The Lonely Passion of Judith Hearne Summary

The Lonely Passion of Judith Hearne Summary

Judy is an eloquent thinker and her long form expressions of loneliness make this novel so powerful and sad. Judy is an Irish Catholic in Belfast. Her absolute abhorrence toward the Protestants is not uncommon in her community. She gives piano lessons and teaches stitchery, but she is always distracted by her loneliness and sexual frustration, not to mention the meaninglessness of her life without children.

She moves to Mrs. Henry Rice's boarding house. That woman is incredibly judgmental as well, and she mistreats her guests with stingy hospitality. Mrs. Rice coddles her son Bernie who is a talented poet, but he's completely restricted from real adulthood by his obvious Oedipal complex. Bernie doesn't feel the loneliness that his mother feels, because he is hooking up with the teenage maid. Mrs. Rice's brother James Madden is intriguing to Judy for his stories of New York. She can't help but pretend that they will be lovers. She fantasizes that they will move to America and be married and she will finally change her name. She notices his flaws but doesn't take them seriously.
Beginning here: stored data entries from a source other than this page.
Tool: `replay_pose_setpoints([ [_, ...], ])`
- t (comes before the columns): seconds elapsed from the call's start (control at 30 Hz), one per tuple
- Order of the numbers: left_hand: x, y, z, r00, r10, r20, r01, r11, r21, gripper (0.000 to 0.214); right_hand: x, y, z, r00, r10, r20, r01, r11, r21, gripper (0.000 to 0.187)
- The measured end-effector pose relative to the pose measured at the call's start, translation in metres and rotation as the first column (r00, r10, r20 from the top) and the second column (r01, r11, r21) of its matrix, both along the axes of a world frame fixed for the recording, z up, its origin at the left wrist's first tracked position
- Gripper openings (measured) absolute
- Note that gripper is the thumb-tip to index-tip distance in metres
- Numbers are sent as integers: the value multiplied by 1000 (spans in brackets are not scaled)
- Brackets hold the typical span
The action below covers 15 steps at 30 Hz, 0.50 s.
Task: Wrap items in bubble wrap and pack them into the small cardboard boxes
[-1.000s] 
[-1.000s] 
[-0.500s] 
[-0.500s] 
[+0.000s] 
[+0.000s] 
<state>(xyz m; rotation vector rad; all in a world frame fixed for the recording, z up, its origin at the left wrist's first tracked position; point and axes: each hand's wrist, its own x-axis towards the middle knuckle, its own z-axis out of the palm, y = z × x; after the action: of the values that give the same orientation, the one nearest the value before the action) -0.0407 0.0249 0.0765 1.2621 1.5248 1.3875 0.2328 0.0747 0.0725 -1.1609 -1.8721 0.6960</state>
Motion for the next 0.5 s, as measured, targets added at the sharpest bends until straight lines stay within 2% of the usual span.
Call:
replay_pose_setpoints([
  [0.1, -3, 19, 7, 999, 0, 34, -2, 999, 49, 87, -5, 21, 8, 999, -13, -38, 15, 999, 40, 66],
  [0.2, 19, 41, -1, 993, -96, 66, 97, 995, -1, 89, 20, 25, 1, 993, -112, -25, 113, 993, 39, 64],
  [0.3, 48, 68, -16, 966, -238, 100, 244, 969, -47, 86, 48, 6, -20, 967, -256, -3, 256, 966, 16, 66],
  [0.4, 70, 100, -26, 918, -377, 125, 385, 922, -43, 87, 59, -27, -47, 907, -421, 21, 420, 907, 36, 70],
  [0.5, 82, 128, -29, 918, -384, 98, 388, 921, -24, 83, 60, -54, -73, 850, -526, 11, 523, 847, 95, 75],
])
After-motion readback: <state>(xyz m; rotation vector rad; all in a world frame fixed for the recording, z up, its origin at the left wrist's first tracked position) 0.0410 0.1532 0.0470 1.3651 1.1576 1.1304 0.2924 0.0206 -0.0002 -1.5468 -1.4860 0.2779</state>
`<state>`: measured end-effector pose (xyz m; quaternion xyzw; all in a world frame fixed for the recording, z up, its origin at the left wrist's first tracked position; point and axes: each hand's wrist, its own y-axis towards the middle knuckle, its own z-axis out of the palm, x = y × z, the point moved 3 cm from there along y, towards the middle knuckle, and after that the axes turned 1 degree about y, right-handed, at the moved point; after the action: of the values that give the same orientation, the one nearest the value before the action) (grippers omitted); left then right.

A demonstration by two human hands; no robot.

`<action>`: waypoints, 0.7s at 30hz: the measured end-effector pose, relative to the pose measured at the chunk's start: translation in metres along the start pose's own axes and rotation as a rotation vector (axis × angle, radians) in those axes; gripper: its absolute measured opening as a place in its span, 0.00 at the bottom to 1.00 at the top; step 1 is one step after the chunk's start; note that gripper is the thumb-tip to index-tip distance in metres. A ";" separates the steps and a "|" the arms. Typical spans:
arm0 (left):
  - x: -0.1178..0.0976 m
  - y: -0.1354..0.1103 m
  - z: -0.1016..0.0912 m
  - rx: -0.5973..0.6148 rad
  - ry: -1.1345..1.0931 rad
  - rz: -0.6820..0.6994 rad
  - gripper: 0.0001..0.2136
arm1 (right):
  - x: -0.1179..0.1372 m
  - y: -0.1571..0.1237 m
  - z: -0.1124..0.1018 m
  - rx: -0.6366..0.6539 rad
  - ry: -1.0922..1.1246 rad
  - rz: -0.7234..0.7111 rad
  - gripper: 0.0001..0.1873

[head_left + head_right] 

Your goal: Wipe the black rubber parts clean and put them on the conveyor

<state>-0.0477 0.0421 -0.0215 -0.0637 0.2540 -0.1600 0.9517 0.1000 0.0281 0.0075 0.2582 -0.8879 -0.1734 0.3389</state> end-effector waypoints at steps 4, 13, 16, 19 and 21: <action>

Unfortunately, loneliness is not the only battle Judy is fighting. She has become addicted to whiskey and she often drinks to access. She often drinks exorbitant amounts, and given her petite frame, she often risks her health and blacks out drunk. Her landladies help fill in the gaps about her drunken stupors; it seems she screams and sings all day long, or all night long until she passes out. She can't teach anymore because she is so riddled by her addiction. She is bottoming out financially and emotionally. When she wants advice, her conversation with the minister Father Quigley are hurtful instead of helpful.

Madden returns Judy's interests because he believes she must be wealthy. He wants her to invest in his dream of opening a New York Style burger joint in Belfast. Their relationship is built on false pretenses. Judy often embarrasses herself in public, and at the O'Neill house. The story ends with an ambiguous and tenuous picture of the new couple, together on false pretense, and now bound to discover that they are destitute.